By Richard McDonough

 

Socrates: Imagine people are kept in an underground cave from childhood, their legs and necks in chains so that they can see only in front of them.  There is a fire behind them casting shadows on the back wall of the cave.  Between the prisoners and the fire there is a road along which “puppet-masters” carry objects that cast shadows on the back wall of the cave.  Some of the puppet-masters speak, others are silent.

                                    Glaucon:  That’s a strange image and strange prisoners you speak of.

                                    Socrates:  They’re like us.

                                                                                    Plato, “Allegory of the Cave,” Republic

In his “Allegory of the Cave,” Plato’s character, Socrates, paints a striking picture of people kept in chains from birth deep in a cave chained by the neck and the legs so that they can only see the back wall of the cave.  As a consequence, they only “know” the shadows cast by a fire behind them on the back wall of the cave.  There are other people, the “puppet masters”, who are not chained and manipulate these prisoners.  Some puppet-masters carry objects, such as a sword, between the fire and the prisoners and say the word “sword” when its shadow flickers on the back wall of the cave.  Since the prisoners never see a real sword, they come to associate the word “sword” with the flickering shadow on the back wall of the cave.  The same is true for all objects.  Thus, they do not even know what their own words mean.  The word “sword” actually means a metallic weapon, but they think it means a certain flickering shadow on the back wall of the cave.  Having been in this condition since birth, they do not even know they are in a cave or even have a concept of a cave.   They do not, therefore, even know that they are prisoners.  Their “reality” is an insubstantial parade of flickering shadows dancing before their eyes.  The “puppet masters” have kept them in a state of complete illusion about both themselves and the world.

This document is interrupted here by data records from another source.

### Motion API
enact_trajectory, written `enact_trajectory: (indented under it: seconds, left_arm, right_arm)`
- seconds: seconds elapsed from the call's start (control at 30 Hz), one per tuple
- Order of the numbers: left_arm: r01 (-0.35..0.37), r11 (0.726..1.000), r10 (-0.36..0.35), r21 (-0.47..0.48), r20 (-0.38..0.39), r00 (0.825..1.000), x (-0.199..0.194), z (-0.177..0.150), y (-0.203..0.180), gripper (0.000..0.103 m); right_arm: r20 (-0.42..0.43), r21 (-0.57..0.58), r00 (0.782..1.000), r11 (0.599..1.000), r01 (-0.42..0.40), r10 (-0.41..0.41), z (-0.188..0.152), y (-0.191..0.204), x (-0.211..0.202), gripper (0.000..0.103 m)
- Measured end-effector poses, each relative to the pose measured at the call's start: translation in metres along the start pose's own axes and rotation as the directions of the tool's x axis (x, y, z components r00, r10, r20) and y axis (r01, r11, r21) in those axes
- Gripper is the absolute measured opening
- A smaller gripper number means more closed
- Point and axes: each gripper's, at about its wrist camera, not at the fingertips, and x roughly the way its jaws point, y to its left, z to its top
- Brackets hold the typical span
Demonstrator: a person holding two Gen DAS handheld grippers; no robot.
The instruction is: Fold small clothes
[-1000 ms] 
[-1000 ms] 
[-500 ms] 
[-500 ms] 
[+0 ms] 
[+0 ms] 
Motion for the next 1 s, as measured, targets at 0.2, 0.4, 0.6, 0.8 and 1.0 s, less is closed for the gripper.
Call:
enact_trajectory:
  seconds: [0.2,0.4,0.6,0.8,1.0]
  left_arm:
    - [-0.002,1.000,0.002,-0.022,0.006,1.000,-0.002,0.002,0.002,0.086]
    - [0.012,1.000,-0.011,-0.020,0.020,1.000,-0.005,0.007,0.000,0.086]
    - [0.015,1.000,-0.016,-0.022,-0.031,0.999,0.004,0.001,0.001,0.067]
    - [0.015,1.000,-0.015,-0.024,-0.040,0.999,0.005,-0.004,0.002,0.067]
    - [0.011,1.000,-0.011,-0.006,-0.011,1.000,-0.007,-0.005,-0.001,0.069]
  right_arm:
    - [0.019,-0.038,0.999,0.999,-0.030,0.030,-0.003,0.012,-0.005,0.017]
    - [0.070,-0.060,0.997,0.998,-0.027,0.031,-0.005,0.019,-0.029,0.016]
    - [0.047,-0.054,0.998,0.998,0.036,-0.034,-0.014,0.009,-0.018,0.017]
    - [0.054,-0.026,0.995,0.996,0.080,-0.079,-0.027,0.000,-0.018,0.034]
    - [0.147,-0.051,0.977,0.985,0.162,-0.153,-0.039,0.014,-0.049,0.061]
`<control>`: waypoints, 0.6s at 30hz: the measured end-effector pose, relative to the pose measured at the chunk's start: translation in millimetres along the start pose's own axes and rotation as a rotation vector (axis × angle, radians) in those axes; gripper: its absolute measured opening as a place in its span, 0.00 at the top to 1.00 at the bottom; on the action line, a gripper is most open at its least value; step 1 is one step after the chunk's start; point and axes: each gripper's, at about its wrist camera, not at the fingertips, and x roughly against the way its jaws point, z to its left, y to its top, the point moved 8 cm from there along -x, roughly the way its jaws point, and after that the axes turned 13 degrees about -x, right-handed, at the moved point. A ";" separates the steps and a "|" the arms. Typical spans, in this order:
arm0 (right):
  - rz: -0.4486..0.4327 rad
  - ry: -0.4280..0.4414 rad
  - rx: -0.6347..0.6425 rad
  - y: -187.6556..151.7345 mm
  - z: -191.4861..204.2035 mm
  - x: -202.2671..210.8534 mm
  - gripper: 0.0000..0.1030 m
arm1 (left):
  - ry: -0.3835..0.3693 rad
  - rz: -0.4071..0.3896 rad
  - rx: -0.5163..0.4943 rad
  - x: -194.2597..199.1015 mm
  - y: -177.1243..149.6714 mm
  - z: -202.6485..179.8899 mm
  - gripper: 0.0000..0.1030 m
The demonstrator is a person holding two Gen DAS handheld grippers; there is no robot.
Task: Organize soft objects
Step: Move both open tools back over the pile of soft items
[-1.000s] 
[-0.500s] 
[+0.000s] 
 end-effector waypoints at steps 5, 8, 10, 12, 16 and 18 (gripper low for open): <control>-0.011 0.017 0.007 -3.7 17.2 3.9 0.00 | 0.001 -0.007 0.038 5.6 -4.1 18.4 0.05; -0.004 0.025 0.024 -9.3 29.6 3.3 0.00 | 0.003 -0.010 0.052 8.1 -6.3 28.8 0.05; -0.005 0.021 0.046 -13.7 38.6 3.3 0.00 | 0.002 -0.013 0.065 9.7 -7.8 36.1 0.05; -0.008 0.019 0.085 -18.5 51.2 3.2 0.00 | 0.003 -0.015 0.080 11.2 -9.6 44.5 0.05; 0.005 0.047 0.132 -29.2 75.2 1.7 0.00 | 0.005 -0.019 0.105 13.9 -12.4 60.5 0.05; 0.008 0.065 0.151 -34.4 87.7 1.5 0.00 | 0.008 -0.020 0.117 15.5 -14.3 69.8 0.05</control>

When Glaucon says these are strange prisoners Socrates says, “They’re like us.”   We are the prisoners in the cave.  The fact that Glaucon finds the image strange shows that he does not know himself.  He may even think himself free, but he is a prisoner in a cave being manipulated by puppet masters. He does not even have a concept of the kind of prisoner that he is.  Plato’s allegory is not a strange fancy.  It is meant to describe the human condition. We have no idea what reality is. We don’t even know the meanings of our own words.